Task prompt
Set out exactly every line of the entries below, starting at the line that holds "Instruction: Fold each" and stopping after the line that holds "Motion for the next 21".
━━ Study material
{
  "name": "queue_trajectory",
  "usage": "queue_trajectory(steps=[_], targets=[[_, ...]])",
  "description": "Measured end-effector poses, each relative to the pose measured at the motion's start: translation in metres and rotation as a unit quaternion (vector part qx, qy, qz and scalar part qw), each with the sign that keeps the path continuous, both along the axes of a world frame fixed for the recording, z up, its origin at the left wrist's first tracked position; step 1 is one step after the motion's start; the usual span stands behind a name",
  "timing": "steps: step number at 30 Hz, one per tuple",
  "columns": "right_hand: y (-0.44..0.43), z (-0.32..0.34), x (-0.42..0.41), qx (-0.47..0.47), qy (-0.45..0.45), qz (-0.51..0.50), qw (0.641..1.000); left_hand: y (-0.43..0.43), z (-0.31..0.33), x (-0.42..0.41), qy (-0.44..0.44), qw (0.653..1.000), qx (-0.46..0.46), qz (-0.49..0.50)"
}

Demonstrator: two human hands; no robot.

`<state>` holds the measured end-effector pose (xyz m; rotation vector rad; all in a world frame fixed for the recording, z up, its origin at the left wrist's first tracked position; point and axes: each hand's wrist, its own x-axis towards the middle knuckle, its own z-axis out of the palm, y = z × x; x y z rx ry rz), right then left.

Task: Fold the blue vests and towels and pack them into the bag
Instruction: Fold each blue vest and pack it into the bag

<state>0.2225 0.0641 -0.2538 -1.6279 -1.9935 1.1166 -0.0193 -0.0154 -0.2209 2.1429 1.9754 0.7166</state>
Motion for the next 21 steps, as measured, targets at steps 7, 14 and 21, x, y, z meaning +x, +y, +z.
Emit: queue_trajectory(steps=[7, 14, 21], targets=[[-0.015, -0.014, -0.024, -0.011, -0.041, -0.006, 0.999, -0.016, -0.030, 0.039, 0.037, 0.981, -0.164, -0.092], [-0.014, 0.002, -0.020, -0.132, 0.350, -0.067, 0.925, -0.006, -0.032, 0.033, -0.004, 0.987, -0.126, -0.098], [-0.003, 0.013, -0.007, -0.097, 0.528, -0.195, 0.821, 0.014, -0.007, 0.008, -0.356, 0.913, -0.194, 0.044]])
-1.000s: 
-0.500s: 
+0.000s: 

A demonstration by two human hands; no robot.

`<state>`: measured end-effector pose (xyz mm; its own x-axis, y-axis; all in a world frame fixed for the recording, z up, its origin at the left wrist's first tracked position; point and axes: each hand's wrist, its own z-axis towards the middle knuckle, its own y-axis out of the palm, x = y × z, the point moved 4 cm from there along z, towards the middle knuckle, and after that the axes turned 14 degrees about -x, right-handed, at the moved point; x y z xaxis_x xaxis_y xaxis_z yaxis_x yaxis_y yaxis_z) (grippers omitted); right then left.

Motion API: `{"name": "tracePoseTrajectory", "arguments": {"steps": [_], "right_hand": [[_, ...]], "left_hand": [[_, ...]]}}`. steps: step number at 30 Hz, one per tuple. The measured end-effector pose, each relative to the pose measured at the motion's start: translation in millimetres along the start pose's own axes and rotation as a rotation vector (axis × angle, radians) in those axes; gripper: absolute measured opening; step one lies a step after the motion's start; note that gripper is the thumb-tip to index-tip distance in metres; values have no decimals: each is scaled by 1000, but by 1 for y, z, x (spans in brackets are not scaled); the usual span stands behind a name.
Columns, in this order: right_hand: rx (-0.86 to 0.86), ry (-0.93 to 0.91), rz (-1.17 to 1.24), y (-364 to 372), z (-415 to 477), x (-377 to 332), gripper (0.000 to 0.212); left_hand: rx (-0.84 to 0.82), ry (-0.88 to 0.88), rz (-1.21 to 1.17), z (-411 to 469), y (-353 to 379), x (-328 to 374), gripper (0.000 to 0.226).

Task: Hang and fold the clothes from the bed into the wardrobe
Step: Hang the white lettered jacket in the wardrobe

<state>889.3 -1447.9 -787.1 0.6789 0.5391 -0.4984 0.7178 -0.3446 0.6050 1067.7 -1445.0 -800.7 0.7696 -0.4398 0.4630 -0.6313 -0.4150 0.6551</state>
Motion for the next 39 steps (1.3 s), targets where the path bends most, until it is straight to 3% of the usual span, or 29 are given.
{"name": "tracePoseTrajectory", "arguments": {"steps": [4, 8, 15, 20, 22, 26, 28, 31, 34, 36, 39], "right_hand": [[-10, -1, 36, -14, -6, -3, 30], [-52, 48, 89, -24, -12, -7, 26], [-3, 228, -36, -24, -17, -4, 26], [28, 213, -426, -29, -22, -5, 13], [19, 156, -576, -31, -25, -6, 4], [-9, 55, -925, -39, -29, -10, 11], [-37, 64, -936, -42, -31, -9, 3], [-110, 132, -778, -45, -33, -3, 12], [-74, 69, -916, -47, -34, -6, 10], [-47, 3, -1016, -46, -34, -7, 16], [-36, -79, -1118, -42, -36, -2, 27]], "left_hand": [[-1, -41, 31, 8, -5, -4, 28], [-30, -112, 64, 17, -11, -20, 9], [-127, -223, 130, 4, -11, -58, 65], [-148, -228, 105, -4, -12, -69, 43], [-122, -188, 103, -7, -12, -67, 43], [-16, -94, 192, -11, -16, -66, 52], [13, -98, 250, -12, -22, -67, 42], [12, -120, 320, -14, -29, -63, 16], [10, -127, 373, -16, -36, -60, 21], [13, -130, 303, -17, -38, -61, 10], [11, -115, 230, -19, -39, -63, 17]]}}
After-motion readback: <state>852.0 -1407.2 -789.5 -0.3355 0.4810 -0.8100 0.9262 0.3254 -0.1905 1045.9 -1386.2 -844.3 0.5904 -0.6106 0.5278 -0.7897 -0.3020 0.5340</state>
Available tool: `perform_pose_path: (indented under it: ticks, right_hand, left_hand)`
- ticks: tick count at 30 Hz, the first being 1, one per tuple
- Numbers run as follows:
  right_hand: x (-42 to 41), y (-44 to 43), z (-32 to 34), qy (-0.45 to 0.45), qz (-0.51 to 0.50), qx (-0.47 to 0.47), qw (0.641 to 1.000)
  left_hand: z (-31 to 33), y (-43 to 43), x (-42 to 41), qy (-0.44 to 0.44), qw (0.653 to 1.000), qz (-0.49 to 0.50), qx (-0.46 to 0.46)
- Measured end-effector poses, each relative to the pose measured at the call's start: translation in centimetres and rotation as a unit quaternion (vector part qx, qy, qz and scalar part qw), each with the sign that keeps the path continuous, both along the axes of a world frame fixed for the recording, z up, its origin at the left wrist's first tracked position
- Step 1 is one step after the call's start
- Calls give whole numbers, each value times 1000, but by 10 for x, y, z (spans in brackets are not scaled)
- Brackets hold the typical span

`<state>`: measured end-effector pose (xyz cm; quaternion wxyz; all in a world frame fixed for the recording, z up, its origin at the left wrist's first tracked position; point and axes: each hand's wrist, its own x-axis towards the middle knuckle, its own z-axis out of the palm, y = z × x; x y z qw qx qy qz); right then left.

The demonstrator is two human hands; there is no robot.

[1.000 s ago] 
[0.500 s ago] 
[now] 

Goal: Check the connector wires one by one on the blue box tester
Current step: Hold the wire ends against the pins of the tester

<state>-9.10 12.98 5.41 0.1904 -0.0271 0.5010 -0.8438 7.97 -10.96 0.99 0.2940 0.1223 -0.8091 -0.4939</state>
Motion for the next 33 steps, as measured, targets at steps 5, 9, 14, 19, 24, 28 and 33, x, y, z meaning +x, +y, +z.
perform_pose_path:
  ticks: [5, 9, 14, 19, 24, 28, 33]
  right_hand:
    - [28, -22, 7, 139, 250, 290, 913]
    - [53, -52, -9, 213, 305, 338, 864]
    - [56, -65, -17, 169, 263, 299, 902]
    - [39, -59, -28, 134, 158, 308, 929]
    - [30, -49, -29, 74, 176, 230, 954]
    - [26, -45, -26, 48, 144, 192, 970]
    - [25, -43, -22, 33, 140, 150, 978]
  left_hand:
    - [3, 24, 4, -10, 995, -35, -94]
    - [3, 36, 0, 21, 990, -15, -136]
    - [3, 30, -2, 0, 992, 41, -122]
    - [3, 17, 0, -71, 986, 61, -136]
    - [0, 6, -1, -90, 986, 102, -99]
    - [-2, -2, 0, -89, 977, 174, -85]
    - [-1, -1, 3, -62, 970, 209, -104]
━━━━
Final answer
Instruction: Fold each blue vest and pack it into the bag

<state>0.2225 0.0641 -0.2538 -1.6279 -1.9935 1.1166 -0.0193 -0.0154 -0.2209 2.1429 1.9754 0.7166</state>
Motion for the next 21 steps, as measured, targets at steps 7, 14 and 21, x, y, z meaning +x, +y, +z.

No other output belongs with this exercise.